冬至祭をやめた日
エヴァン領では毎年、冬至祭のために村の食料が空になった。
前領主が豪華さを競わせ、一戸につき鶏一羽、麦一袋、酒一壺を強制したからだ。祭りの翌朝、館には残飯が積まれ、村では薄い粥が続いた。
新領主ノアは、祭りの十日前に命令書を破った。
「今年の献納はゼロ。参加も自由です」
村人たちは喜ぶより先に疑った。後から別の税を取られると思ったのだ。ノアは広場へ二つの箱を置いた。
一つは祭りの鍋。持ち寄りたい家だけ、食材を一品。
もう一つは冬備え箱。余裕のある家だけ、保存食を一つ。
どちらへ入れても名前は掲示するが、量の多寡は順位にしない。領地税は収穫の一割で固定し、冬至祭とは切り離す。備え箱は家族人数で配り、領主館も例外なし。
「何も出さない家が得をする」
酒造家が言う。
「出せない年に受け取り、出せる年に戻す。それを得と呼ぶなら、皆が一度は得をするでしょう」
祭り当日、何も持参できなかった老婆が広場の外で立ち止まった。去年までは献納できない家に罰金があったからだ。
ノアは彼女を特別席へ招かず、空いている丸太を示した。鍋の札には「一人一椀」としか書かれていない。出した品の量と、食べる権利は結びつけない約束だった。
老婆はやがて座り、代わりに鍋を混ぜる長杓子を取った。それも義務ではなく、彼女自身が選んだことだった。
広場には小さな鍋しかなかった。だが肉屋が骨を、農婦が豆を、薬師が香草を入れた。酒造家は酒一壺ではなく、酢漬け玉葱を二瓶、冬備え箱へ置いた。

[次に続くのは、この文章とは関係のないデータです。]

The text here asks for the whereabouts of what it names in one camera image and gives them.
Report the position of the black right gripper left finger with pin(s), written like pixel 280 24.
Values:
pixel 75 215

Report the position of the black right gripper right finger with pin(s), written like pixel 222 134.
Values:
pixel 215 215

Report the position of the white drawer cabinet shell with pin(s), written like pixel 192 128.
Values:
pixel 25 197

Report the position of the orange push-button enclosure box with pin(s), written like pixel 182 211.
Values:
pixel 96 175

誰も命令されていない。量を競う役人もいない。子どもは薪を拾い、老人は鍋を混ぜた。食べる分だけ椀に取り、残りは翌朝の食堂へ回した。
夜が深まり、ノアは領主席ではなく火のそばの丸太へ座った。豪華な音楽はなかったが、鍋はきれいに空になった。
帰り際、村人たちは備え箱の上へ看板を載せた。
――春まで開ける箱。
祭りの灯が消えた後も、その箱だけは、誰かの善意ではなく皆の約束として広場に残った。